KOMMENTAR VON BERNHARD PÖTTER ÜBER DEN BERICHT DES WELTKLIMARATS : Der blinde Fleck der Energiewende
Es ist ein sehr passender Zufall: Genau in der Woche, in der in Berlin die Bundesregierung auf Druck der EU-Kommission über die Zukunft der Energiewende entscheidet, versammeln sich die weltbesten Experten für Klimawandel in der deutschen Hauptstadt. Sie formulieren ihren Abschlussbericht zum Thema Klimaschutz.

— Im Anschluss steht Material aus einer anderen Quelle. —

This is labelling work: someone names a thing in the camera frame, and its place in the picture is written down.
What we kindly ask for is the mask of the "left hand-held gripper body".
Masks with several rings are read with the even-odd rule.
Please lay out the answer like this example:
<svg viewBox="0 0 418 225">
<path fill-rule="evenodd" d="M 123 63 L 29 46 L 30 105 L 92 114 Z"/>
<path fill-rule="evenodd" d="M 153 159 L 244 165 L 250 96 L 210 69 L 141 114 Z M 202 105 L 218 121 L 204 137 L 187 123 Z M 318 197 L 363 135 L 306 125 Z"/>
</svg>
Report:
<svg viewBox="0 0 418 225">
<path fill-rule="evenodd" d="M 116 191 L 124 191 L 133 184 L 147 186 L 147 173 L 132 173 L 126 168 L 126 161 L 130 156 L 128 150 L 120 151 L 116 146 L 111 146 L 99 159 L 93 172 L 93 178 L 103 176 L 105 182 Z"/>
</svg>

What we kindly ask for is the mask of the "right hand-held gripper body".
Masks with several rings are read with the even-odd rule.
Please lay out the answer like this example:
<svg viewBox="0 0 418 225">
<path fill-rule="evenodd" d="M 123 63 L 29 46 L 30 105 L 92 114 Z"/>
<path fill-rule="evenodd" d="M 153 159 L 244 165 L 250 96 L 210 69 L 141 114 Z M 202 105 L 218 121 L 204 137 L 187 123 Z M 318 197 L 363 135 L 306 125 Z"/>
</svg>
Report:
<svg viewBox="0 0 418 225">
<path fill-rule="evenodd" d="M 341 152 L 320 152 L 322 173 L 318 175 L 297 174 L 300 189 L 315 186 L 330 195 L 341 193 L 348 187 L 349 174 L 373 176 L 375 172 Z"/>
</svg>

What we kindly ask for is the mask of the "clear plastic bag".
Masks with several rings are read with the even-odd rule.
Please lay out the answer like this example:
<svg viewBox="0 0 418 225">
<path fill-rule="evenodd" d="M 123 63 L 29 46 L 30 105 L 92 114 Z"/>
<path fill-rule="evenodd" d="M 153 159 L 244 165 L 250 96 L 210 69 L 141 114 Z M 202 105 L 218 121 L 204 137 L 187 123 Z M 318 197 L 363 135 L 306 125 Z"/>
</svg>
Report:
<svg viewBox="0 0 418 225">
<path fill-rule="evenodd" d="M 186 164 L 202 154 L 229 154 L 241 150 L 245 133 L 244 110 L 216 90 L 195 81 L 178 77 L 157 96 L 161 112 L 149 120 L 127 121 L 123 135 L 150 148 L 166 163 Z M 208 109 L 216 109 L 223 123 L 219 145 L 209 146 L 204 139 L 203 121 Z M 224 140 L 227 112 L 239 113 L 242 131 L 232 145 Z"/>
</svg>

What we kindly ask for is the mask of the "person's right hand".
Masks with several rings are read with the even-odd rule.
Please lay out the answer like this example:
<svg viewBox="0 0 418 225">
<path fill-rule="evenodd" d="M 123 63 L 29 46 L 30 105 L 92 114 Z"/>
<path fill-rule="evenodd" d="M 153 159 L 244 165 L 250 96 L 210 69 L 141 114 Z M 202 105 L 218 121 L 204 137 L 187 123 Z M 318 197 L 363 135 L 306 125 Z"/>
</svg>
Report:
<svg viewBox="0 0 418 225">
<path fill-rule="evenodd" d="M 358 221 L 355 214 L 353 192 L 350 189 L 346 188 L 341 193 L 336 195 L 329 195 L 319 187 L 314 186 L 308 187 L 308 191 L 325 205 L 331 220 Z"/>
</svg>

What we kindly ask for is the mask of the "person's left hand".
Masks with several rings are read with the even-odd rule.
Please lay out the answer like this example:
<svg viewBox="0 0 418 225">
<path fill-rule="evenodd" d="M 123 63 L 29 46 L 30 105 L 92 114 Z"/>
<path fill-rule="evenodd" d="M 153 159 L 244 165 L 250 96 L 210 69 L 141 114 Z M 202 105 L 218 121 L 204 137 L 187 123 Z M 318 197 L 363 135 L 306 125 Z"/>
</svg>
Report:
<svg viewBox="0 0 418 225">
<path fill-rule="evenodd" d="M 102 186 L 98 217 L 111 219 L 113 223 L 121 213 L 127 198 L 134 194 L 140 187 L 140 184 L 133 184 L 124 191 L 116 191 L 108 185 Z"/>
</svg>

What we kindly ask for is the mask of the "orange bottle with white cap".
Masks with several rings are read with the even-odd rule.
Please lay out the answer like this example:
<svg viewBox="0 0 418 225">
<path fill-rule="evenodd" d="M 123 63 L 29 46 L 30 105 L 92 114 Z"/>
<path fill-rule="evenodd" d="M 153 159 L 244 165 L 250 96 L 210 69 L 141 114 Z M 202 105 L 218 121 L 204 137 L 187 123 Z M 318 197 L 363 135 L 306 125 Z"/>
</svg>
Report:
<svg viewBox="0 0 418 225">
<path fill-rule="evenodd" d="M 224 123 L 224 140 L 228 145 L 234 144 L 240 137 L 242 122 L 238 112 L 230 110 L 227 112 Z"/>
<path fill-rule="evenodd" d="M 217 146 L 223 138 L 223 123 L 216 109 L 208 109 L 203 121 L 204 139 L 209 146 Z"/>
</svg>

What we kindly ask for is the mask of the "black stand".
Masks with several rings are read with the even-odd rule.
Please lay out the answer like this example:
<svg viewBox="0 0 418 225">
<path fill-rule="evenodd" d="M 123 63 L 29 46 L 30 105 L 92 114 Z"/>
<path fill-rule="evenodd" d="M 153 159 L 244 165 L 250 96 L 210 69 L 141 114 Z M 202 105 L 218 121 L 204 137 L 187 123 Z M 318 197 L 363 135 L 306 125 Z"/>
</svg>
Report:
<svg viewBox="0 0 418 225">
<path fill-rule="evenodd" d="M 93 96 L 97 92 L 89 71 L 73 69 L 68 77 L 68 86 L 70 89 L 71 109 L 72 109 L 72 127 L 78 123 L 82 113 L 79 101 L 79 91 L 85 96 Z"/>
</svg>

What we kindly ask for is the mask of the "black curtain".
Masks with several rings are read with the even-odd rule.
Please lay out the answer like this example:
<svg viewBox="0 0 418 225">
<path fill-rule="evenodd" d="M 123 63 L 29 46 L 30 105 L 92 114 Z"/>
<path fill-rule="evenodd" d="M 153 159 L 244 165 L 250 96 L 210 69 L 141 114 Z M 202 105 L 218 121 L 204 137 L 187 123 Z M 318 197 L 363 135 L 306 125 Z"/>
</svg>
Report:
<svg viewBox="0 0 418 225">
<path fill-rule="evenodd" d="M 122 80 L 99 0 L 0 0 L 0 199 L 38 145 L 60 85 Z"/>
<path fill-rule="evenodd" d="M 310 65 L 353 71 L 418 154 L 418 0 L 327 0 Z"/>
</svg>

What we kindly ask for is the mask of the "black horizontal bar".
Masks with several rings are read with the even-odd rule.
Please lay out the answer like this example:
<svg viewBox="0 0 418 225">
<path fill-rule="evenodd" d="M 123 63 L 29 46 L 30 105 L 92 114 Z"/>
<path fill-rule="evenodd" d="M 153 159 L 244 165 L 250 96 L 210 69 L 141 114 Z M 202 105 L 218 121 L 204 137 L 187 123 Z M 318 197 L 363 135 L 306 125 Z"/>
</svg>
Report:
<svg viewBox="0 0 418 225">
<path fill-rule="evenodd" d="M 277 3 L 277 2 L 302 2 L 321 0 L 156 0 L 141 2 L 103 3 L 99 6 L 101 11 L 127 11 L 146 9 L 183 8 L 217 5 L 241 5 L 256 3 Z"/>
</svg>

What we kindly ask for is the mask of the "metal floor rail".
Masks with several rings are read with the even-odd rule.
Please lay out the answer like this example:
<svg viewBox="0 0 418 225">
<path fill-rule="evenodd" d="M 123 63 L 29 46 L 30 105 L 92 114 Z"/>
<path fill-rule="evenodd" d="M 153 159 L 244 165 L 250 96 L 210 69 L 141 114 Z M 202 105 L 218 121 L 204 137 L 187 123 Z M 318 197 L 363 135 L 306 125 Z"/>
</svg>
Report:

Und den sollten sich alle hinter die Ohren schreiben, die in der ein oder anderen Funktion an der Energiewende herumschrauben.
Denn die deutsche und europäische Debatte über mehr oder weniger Ökostrom, Belastung der Verbraucher, Ausnahmeregeln für die Industrie und Wettbewerbsfähigkeit am Standort Deutschland hat einen riesigen blinden Fleck. Wir haben aus den Augen verloren, warum wir diese Energiewende überhaupt wollen und bezahlen. Nicht wegen Fukushima. Nicht wegen der grünen Jobs. Nicht weil sich die deutsche Industrie damit den nächsten Exportschlager sichert. Sondern weil uns der zusehends instabile Zustand der Atmosphäre und die Folgen für die Erde keine andere Wahl lassen, als unseren Hunger nach Kohlenstoff möglichst schnell auf Nulldiät zu setzen. Und weil wir mit den erneuerbaren Energien eine kostengünstige Alternative dazu haben, entweder im Dunkeln zu frieren oder im Klimawandel die Erde zu rösten.
Die Entwicklung von Energie aus Wind, Sonne und Wasser ist der Königsweg aus diesem Dilemma. Und auch wenn die Klimawissenschaftler Atomkraft und „saubere Kohle“ als theoretische Auswege anführen, ist ihnen klar, dass da der Teufel nur mit dem Beelzebub ausgetrieben würde. Ihr Bericht fordert übrigens ausdrücklich nicht: Energiewende um jeden Preis. Denn wenn die globale CO2-Diät gelingen soll, muss sie für China und Indien bezahlbar sein, nicht nur für den deutschen Steuerzahler und Stromverbraucher. Die Suche nach dem günstigsten Weg zur Wende ist also extrem wichtig. In den letzten Monaten ist sie aber von der Lobby der Industrie und ihren Helfern in den Parteien und Medien dazu missbraucht worden, mit kurzfristigen ökonomischen Scheinrechnungen langfristige ökonomische und ökologische Notwendigkeiten zu verschleiern. Das klingt kompliziert? Dann lesen Sie am nächsten Wochenende die 30 Seiten der „Zusammenfassung für Entscheider“ des Klimaberichts. Denn das müssen wir dann: entscheiden, was uns die Energiewende wert ist.